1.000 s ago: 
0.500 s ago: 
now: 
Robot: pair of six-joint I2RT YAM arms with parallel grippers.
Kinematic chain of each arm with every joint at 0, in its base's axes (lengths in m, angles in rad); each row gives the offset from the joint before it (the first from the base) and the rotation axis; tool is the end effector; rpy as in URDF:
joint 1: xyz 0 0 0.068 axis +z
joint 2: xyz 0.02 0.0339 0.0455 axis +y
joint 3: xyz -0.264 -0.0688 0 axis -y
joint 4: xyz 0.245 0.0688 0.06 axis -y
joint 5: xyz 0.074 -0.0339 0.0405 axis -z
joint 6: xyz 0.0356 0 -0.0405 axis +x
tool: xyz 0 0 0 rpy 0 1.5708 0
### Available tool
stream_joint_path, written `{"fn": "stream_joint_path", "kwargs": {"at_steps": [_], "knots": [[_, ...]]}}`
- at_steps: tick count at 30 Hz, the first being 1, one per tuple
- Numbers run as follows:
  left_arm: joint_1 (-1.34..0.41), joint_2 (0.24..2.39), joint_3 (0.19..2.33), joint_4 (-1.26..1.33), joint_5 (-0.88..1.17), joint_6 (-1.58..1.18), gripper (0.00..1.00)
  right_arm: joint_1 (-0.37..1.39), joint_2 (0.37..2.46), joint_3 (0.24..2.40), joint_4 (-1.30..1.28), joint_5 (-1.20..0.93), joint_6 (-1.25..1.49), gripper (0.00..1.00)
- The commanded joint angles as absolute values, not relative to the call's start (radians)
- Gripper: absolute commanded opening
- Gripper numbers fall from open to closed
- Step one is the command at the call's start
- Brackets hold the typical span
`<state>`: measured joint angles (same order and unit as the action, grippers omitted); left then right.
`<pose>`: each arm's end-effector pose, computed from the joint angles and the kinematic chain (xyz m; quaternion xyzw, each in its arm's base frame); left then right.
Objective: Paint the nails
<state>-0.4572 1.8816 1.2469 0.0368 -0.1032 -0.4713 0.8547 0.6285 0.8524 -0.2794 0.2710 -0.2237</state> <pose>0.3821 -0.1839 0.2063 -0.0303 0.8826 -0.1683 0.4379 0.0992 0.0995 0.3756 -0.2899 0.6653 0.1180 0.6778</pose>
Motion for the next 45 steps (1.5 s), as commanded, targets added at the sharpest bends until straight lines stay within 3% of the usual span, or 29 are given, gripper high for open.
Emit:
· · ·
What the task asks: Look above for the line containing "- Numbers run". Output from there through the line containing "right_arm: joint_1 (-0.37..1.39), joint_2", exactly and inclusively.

Solution to this problem:
- Numbers run as follows:
  left_arm: joint_1 (-1.34..0.41), joint_2 (0.24..2.39), joint_3 (0.19..2.33), joint_4 (-1.26..1.33), joint_5 (-0.88..1.17), joint_6 (-1.58..1.18), gripper (0.00..1.00)
  right_arm: joint_1 (-0.37..1.39), joint_2 (0.37..2.46), joint_3 (0.24..2.40), joint_4 (-1.30..1.28), joint_5 (-1.20..0.93), joint_6 (-1.25..1.49), gripper (0.00..1.00)

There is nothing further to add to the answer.